Outlander and North Carolina
Outlander, written in 1991, is the first book of an eight novel series written by Diana Gabaldon. The multi-genre series spans from 1743 to 1946, and takes place in Scotland, France, Colonial America and the Caribbean. The two main characters, Jamie and Claire, and their proceeding family, are featured throughout the eight novels. The fourth and fifth books in the series, The Drums of Autumn and The Fiery Cross, take place in North Carolina and include many references to Hillsborough. The books explore American colonial history, Native Americans, the Regulators of North Carolina, the impact of the Stamp Act on the colonies, and colonial life in North Carolina. The main characters live in a fictional Scottish community in the North Carolina mountains, but travel to Hillsborough frequently. Hillsborough plays a central role in both The Drums of Autumn and The Fiery Cross, because of the links with the Regulator Movement, the hanging in Hillsborough of six Regulators, Edmund Fanning and nearby Alamance Battleground. The books draw on the intensity of the movement that took place in Hillsborough, as shown in the NCpedia.org passage:
Officials grew concerned for their own safety in 1770 after a mob seized a county officer against whom it held grievances—the much-despised Edmund Fanning, a corrupt multiple-office holder in Orange County—grabbed his heels, and pulled him down the stairs, banging his head on each step. The home of another official was entered and his personal possessions were thrown out the window.
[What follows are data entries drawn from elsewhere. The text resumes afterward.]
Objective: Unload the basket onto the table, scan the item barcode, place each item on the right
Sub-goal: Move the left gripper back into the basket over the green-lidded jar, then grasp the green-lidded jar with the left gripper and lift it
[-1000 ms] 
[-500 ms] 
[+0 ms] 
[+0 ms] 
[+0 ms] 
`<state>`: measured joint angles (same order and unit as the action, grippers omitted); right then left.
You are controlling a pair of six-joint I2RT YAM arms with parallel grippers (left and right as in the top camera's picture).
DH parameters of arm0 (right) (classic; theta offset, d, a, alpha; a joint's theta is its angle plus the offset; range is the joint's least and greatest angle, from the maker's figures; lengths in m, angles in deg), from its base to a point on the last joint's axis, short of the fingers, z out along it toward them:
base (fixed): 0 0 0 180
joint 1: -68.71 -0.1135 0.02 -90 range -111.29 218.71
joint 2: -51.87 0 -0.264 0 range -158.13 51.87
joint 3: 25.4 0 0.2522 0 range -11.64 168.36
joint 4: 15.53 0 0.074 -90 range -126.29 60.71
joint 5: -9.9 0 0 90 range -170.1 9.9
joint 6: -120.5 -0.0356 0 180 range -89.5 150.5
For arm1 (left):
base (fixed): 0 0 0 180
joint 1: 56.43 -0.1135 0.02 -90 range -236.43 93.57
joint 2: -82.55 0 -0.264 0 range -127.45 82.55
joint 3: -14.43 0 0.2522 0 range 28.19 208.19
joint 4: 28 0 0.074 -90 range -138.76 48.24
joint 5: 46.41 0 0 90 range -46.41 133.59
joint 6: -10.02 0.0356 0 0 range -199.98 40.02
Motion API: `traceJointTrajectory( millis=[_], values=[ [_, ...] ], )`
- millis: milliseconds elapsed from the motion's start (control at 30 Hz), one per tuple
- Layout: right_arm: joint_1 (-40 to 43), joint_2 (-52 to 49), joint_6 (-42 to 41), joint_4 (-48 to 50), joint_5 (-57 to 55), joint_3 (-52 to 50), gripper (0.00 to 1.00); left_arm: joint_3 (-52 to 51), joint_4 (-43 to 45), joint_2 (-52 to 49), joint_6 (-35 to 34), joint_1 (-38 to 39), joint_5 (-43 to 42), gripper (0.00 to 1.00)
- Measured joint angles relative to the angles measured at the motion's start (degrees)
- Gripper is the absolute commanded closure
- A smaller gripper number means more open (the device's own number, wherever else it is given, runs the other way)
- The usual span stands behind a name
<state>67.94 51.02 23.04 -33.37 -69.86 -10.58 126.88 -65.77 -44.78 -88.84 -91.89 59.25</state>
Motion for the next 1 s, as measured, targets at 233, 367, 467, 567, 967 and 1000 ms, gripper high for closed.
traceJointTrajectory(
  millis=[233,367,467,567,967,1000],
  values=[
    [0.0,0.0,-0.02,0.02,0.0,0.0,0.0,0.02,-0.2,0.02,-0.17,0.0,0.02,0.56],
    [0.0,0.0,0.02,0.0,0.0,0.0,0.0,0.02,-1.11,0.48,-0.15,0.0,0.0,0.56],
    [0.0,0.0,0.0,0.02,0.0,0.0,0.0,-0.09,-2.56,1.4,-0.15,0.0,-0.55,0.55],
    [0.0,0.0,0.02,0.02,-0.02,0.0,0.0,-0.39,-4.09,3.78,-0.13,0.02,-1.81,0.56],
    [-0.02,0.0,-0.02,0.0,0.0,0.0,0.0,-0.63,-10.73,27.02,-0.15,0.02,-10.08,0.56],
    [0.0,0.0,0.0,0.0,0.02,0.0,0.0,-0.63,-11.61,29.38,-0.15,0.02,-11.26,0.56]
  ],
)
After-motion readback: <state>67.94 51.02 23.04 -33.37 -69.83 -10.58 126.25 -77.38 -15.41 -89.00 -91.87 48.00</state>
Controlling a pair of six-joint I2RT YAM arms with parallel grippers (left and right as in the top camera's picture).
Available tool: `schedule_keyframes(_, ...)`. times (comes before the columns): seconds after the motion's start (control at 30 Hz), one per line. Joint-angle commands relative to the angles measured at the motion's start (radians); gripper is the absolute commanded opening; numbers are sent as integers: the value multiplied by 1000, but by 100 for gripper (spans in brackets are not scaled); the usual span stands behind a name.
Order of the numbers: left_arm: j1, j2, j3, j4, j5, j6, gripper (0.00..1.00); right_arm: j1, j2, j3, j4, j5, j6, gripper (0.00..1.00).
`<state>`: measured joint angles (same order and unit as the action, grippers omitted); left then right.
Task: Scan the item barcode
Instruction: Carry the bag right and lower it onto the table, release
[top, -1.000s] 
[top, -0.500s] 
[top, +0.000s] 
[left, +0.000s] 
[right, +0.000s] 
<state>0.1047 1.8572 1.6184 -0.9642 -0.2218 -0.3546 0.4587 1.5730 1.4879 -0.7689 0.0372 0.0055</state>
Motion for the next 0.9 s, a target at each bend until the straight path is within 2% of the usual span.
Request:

While only books four and five focus directly on colonial North Carolina and Hillsborough, the rest of the series continually makes references to the state. The books have inspired a cult-like following, with Salon magazine calling it, “the smartest historical sci-fi adventure romance story ever written.”
The TV Series
Drawing upon the popularity of the book series, Starz adapted the books into a multi-season TV series in 2013, and as of 2018, optioned the show into a sixth season. The show averages approximately 5 million viewers per episode. Since premiering in 2014, the show has been nominated for over 65 awards, including the People’s Choice Awards Favorite TV Show in which it won in 2015, 2016 and 2017. The show was nominated for an Emmy for Best Outstanding Music Composition for a Series (2015), Outstanding Costumes for a Period/Fantasy Series (2016) and Outstanding Production Design for a Narrative Period Program (2016). Outlander has won a variety of other awards, including several Critics’ Choice Television Awards for Most Exciting New Series (2014), Most Bingeworthy Series (2016), and the Women’s Image Network Awards for Outstanding Drama Series (2017). Additionally, the lead actress, Catriona Balfe, has been nominated for Best Actress in the television category at the Golden Globe Awards every year from 2016 through 2019. The wild success of the TV show, led one critic to say that Outlander “does for 1743 Scotland what Downton Abbey does for 1912 England.”